== Task ==
Start to finish, write out the entries exactly, leaving the pictures aside.
··· Records shown ···
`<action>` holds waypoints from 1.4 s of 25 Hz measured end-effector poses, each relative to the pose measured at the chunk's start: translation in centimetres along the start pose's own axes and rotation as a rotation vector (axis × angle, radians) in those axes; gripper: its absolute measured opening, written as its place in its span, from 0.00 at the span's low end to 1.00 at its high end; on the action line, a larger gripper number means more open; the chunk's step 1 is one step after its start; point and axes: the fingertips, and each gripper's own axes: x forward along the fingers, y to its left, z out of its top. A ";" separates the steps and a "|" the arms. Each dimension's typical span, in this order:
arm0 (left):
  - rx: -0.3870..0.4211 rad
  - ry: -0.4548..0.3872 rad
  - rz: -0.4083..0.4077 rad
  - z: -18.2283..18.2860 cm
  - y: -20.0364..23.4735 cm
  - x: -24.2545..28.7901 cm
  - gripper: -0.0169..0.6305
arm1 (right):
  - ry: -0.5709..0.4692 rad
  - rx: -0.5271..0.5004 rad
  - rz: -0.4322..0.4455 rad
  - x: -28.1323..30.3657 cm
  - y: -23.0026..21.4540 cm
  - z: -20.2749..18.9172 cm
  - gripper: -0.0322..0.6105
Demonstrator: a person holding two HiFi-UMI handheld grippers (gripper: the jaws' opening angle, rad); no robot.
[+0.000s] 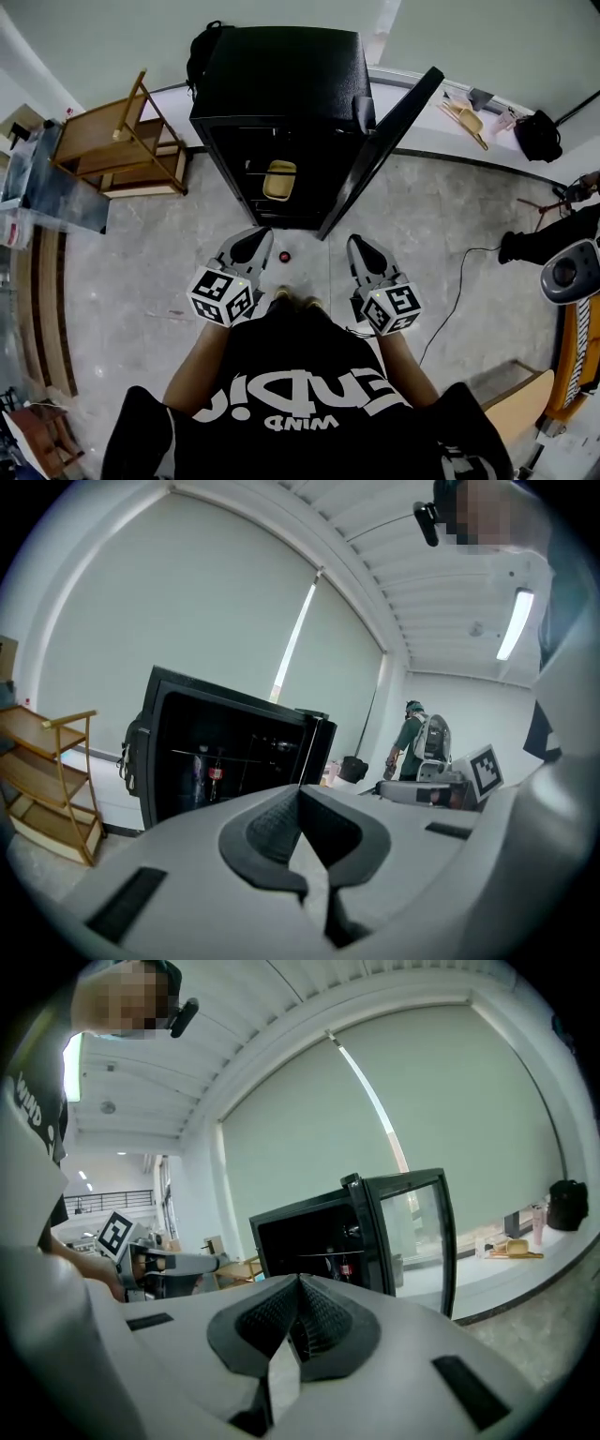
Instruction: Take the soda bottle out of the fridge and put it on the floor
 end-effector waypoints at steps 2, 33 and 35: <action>0.003 -0.026 0.002 0.8 0.3 -0.3 0.04 | -0.017 -0.010 -0.010 -0.1 0.0 0.9 0.09; 0.054 -0.089 0.101 1.3 -0.6 -3.8 0.04 | -0.025 -0.063 -0.032 -2.1 0.3 1.5 0.09; 0.053 -0.087 0.107 1.2 -0.5 -3.7 0.04 | -0.021 -0.064 -0.034 -1.9 0.0 1.4 0.09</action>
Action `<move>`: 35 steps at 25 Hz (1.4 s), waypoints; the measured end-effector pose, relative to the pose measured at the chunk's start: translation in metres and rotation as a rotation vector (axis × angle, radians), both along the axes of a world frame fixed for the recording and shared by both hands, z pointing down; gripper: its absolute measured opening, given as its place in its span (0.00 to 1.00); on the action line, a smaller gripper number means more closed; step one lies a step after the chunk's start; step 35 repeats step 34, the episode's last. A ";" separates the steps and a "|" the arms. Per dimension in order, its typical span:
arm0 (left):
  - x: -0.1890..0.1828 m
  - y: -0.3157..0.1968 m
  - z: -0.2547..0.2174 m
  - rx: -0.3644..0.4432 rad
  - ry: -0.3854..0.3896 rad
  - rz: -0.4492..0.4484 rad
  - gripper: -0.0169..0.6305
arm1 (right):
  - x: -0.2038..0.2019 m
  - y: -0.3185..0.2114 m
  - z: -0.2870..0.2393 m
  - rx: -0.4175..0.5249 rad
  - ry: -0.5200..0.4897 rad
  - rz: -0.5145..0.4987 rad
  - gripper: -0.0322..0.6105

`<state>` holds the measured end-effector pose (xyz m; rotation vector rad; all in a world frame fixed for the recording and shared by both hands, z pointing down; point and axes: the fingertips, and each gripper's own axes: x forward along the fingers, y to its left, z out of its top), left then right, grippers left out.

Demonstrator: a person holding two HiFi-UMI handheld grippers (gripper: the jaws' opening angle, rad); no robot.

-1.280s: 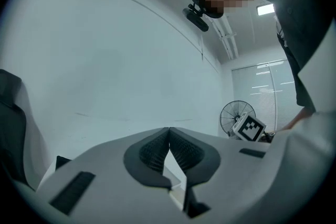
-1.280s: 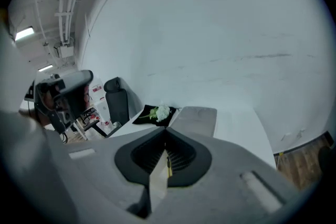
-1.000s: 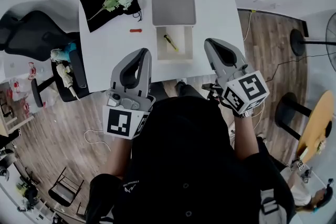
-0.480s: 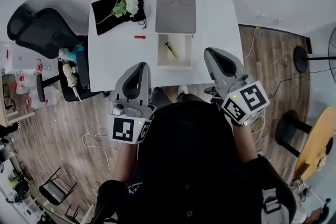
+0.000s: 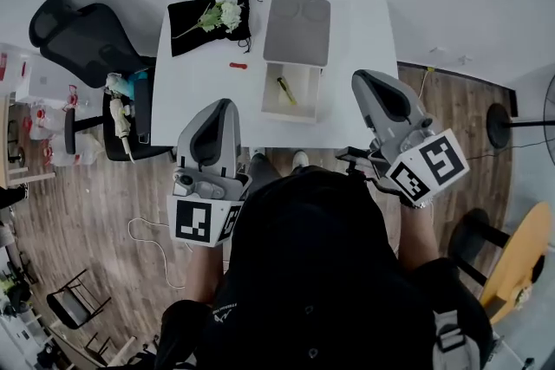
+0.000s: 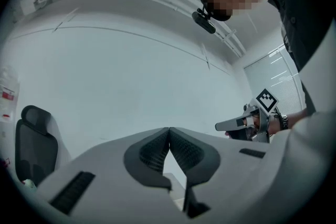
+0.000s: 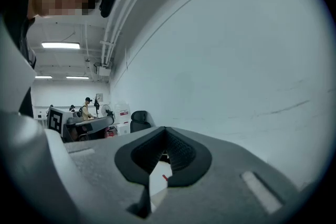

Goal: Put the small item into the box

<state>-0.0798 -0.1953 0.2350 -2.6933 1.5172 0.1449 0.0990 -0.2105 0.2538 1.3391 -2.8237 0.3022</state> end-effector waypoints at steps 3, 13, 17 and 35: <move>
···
== Reply to the task ==
`<action>` holds waypoints from 1.4 s of 25 Hz measured end-effector poses, each relative to the pose measured at the chunk's start: translation in centimetres along the start pose's own axes and rotation as a rotation vector (axis × angle, radians) in those axes; gripper: its absolute measured opening, written as its place in its span, from 0.00 at the span's low end to 1.00 at its high end; on the action line, a larger gripper number means more open; the chunk's step 1 is one step after its start; point and axes: the fingertips, and each gripper's own axes: x forward along the fingers, y to its left, z out of its top. A ";" separates the steps and a "|" the arms. Each dimension's typical span, in this order:
arm0 (left):
  - rx: -0.3870..0.4211 rad
  - ry: -0.4548..0.3872 rad
  - rz: -0.4083..0.4077 rad
  - z: -18.2283..18.2860 cm
  - y: -20.0364..23.4735 cm
  - x: -24.2545..28.7901 cm
  - gripper: -0.0169..0.6305
arm1 (right):
  - ry: -0.5709..0.4692 rad
  - rx: -0.5271..0.5004 rad
  - rz: -0.4322..0.4455 rad
  - x: -28.1323..30.3657 cm
  - y: -23.0026..21.4540 cm
  - z: -20.2749..18.9172 cm
  - gripper: -0.0322..0.6105
Demonstrator: a person holding two HiFi-UMI handheld grippers (gripper: the jaws' opening angle, rad); no robot.
[+0.000s] 
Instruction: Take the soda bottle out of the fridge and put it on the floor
 end-effector waypoints at steps 2, 33 and 35: <action>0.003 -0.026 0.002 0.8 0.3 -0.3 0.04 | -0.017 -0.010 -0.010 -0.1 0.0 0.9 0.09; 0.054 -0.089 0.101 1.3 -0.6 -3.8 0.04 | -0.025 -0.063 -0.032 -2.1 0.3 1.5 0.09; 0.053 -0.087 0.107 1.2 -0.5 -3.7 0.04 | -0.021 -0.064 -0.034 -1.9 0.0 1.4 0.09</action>
Action `<move>`: 35 steps at 25 Hz (1.4 s), waypoints; the measured end-effector pose, relative to the pose measured at the chunk's start: translation in metres and rotation as a rotation vector (axis × angle, radians), both along the axes of a world frame fixed for the recording and shared by both hands, z pointing down; gripper: its absolute measured opening, given as its place in its span (0.00 to 1.00); on the action line, a smaller gripper number means more closed; step one lies a step after the chunk's start; step 35 repeats step 34, the episode's last. A ";" separates the steps and a "|" the arms. Per dimension in order, its typical span:
arm0 (left):
  - x: -0.1890..0.1828 m
  - y: -0.3157..0.1968 m
  - z: -0.2547..0.2174 m
  - rx: -0.3644..0.4432 rad
  - ry: -0.3854..0.3896 rad
  - rz: -0.4492..0.4484 rad
  - gripper: -0.0169..0.6305
arm1 (right):
  - x: -0.2038..0.2019 m
  - y: -0.3185..0.2114 m
  - z: -0.2870..0.2393 m
  - rx: -0.4175..0.5249 rad
  - ry: -0.5200..0.4897 rad
  - rz: -0.5145..0.4987 rad
  - gripper: -0.0322..0.6105

`<state>` holds the measured end-effector pose (xyz m; rotation vector rad; all in a world frame fixed for the recording and shared by both hands, z pointing down; point and axes: the fingertips, and each gripper's own axes: x forward along the fingers, y to its left, z out of its top), left then right, grippers left out.

Demonstrator: a person holding two HiFi-UMI handheld grippers (gripper: the jaws' opening angle, rad); no robot.

-1.280s: 
-1.280s: 
-1.000s: 
-0.480s: 
+0.000s: 
+0.000s: 
+0.000s: 

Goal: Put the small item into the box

<state>-0.0798 -0.1953 0.2350 -2.6933 1.5172 0.1449 0.0990 -0.2105 0.2538 1.3391 -2.8237 0.3022</state> end-effector waypoints at steps 3, 13, 17 and 35: <move>

The requested output is now complete.